Information provided
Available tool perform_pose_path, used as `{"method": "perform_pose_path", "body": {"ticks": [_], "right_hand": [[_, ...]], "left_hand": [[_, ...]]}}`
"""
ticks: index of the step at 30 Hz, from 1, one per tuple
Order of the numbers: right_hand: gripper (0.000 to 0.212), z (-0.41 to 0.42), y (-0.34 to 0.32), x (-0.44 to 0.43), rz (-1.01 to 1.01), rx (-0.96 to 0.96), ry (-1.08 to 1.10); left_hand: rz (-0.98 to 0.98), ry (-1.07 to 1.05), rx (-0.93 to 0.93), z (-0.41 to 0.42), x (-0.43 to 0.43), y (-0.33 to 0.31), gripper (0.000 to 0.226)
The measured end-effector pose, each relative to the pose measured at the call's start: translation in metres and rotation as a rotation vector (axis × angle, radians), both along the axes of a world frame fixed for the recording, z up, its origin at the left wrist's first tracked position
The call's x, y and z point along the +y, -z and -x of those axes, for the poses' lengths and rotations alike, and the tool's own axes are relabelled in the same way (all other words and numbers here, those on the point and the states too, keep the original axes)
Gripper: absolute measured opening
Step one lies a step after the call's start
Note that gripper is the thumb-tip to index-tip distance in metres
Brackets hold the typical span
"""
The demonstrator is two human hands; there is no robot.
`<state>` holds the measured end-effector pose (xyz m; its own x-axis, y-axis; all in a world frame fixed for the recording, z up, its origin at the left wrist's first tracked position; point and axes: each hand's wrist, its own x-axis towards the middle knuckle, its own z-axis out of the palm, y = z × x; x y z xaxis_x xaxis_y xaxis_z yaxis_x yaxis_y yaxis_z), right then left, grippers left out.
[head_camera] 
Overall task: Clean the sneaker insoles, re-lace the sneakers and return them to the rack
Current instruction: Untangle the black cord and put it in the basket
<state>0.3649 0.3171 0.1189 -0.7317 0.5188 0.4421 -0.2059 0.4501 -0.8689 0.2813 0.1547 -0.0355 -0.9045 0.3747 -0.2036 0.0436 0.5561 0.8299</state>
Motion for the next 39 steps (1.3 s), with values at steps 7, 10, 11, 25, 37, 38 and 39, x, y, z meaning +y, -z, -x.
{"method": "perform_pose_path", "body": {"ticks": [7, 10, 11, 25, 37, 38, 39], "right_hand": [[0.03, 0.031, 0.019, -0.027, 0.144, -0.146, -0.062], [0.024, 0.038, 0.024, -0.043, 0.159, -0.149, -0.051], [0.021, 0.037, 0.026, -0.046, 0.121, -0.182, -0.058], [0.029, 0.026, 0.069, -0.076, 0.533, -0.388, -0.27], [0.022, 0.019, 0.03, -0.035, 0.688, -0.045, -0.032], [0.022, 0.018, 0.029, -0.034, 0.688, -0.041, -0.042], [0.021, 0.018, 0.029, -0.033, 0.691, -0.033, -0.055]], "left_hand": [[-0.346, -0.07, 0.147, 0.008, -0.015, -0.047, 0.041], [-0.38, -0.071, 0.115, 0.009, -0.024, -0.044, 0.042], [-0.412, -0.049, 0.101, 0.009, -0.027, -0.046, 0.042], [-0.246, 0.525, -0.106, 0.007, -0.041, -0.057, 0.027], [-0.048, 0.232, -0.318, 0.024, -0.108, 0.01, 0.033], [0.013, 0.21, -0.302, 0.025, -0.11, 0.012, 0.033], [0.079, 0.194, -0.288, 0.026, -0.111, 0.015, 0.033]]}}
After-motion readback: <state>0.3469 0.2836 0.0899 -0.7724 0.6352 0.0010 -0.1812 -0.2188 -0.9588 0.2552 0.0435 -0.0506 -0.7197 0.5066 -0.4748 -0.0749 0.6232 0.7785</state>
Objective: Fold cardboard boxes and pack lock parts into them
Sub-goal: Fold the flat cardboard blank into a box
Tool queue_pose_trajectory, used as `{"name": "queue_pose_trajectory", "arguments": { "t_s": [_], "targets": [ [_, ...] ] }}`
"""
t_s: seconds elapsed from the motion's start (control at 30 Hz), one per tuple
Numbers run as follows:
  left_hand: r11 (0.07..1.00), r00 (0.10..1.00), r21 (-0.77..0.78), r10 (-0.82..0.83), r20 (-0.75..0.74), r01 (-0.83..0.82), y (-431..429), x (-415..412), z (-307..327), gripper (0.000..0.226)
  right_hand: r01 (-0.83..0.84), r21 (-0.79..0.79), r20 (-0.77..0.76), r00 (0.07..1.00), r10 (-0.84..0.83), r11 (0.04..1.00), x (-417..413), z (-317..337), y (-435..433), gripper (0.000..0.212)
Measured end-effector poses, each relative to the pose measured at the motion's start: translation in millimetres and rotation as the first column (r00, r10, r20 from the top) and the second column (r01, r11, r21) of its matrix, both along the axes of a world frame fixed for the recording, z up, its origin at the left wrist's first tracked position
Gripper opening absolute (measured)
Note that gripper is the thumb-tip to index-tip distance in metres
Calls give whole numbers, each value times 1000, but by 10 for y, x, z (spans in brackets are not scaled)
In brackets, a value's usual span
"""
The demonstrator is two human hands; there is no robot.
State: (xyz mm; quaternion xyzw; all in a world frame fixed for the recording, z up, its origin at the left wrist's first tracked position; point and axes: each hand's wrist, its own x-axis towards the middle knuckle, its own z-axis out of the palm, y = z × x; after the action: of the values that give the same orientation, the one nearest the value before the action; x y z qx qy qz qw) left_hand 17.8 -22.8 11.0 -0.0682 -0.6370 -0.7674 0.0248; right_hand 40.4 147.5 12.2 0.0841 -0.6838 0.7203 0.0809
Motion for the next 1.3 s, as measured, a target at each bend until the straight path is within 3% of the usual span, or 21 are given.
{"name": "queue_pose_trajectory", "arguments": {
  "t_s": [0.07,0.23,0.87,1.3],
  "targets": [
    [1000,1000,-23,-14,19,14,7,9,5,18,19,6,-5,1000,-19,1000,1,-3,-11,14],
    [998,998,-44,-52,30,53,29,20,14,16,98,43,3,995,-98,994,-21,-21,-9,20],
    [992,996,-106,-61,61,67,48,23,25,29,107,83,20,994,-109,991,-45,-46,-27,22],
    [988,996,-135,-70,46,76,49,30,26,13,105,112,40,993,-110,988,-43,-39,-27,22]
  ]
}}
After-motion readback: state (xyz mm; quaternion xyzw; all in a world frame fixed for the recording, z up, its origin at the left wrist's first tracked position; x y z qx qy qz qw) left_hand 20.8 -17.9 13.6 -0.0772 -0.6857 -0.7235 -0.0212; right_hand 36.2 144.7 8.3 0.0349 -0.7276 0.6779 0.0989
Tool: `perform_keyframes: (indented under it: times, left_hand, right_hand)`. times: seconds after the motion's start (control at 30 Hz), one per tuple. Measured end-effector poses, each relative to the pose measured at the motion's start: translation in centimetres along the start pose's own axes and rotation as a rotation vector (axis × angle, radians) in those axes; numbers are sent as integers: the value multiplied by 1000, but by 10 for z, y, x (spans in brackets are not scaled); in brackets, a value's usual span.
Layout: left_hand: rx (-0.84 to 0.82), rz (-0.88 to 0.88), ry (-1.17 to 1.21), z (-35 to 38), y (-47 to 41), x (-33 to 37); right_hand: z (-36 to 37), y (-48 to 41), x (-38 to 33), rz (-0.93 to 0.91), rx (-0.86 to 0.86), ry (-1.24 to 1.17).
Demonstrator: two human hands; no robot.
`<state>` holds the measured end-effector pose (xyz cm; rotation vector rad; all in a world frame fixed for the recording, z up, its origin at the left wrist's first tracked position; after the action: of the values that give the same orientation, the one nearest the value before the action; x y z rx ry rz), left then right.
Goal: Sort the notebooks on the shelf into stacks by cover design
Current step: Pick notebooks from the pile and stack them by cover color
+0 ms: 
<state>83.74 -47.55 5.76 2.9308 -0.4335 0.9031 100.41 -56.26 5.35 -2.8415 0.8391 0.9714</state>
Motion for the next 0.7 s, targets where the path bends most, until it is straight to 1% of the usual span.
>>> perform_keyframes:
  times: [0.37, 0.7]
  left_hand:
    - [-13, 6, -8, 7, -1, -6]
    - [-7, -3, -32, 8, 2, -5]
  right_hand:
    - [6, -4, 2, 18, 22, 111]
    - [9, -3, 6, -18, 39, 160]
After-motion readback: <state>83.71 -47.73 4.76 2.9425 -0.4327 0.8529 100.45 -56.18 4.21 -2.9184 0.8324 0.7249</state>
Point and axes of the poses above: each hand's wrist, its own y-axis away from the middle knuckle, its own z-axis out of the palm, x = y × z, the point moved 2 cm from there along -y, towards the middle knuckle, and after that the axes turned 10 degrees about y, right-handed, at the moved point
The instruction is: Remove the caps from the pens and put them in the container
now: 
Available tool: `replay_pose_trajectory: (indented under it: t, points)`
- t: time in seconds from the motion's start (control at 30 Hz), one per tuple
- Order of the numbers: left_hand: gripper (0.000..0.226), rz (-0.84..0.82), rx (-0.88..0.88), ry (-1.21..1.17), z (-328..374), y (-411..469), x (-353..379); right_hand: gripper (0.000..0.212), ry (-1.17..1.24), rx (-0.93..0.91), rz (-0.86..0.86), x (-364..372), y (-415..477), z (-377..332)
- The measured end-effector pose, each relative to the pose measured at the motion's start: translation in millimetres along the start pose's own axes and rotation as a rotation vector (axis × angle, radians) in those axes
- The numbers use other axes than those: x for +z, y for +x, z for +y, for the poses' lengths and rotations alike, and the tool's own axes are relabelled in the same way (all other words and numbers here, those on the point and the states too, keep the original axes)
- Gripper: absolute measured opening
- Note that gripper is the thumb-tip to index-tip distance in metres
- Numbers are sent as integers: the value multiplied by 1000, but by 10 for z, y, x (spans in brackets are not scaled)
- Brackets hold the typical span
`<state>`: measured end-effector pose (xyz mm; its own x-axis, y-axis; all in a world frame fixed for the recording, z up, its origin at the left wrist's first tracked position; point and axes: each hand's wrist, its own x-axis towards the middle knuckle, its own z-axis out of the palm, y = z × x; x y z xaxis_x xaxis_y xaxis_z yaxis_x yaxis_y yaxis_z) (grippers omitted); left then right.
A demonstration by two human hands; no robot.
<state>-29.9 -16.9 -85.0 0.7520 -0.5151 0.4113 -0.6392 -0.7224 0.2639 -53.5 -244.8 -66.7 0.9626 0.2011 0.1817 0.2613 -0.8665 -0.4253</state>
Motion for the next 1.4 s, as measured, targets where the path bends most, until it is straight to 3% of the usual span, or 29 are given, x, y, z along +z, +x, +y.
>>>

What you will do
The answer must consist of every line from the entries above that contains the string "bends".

The completed task
Motion for the next 0.7 s, targets where the path bends most, until it is straight to 1% of the usual span.
Motion for the next 1.4 s, as measured, targets where the path bends most, until it is straight to 3% of the usual span, or 29 are given, x, y, z along +z, +x, +y.

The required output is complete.